The link between enhanced customer experience and increased rail travel
Modern technology offers the opportunity for train passengers to have access to customised services and up-to-date information to enhance the rail journey experience. However, findings show there is a lack of knowledge about which innovations and services are most important to rail travellers.
In order to understand this, a 2019 study1 conducted a conjoint analysis survey to understand which innovations passengers placed the most and the least value on in terms of enhancing their journey. It is well established that factors such as personal safety, comfort, reliability, convenience, and fare influence traveller’s choice to use public transport2. However, it may be argued that a fair tariff differs from each individual’s perception on value for money. UK train company services are notoriously known for a lack of punctuality, hence the tightened standards that came into place on 1 April 20193. In the rail industry specifically, passengers often do not believe they get value for money4 , however it could be argued that passengers perceived price fairness of tickets for rail travel may be distorted by other factors that they score low in the industry such as reliability, comfort and convenience.

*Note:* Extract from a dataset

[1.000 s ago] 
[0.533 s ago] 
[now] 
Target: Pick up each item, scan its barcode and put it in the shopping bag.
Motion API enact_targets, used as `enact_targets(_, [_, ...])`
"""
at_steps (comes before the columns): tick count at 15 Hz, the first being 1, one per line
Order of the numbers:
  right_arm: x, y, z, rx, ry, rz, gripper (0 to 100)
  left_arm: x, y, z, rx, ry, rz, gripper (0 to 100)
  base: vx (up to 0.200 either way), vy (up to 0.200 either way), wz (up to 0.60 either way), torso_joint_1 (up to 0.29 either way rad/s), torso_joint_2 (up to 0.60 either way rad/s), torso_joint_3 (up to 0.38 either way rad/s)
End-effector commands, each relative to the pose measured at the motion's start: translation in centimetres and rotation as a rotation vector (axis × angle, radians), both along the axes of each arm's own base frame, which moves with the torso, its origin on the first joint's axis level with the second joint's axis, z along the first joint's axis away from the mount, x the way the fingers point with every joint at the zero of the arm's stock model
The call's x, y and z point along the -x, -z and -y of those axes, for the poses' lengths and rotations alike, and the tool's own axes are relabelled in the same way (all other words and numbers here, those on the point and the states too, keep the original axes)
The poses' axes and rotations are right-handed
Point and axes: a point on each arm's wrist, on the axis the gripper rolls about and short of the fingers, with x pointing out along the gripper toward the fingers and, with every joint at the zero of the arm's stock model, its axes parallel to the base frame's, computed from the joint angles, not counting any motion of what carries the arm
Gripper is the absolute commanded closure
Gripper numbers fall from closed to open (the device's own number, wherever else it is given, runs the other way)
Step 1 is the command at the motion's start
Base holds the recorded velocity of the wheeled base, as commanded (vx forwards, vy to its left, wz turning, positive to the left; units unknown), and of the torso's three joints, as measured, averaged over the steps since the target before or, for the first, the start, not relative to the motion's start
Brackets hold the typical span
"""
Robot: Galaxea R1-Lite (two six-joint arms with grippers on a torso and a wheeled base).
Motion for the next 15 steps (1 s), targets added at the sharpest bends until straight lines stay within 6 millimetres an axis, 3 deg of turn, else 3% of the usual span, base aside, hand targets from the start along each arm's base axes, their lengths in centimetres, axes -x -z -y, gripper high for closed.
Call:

The rail industry is often reluctant to increase prices because they are concerned that consumers might consider this as unfair and react in a price elastic way which in turn would result in financial drawbacks and negative press5. This suggests that Train Operating Companies (TOCs) are lacking disposable capital to upgrade the technology that will better punctuality, reliability and comfort. On the other hand, it may be seen as unfair for TOCs to increase the price of tickets before upgrading products/services. This is especially true today in a ‘want now’ society, customers want instant gratification6. Customers are TOCs most crucial asset, without them there is no license to operate7, therefore it is imperative that TOCs meet user expectations. In 2017-2018, the most frequent passenger complaints were regarding punctuality/reliability, facilities on board and sufficient room for all passengers to sit/stand8. These are basic user needs, it is important that TOCs listen to customer feedback to make worthwhile investments – there is little point in having the ability to electronically validate your ticket at a seat if you (A) cannot get to your seat due to overcrowding (B) the ticket officer cannot move down the train for the same reason. In a study1, electronic ticket validating was scored low in terms of customer value. It could be argued that customers cannot see the value in technologies such as this because their basic needs are not being met.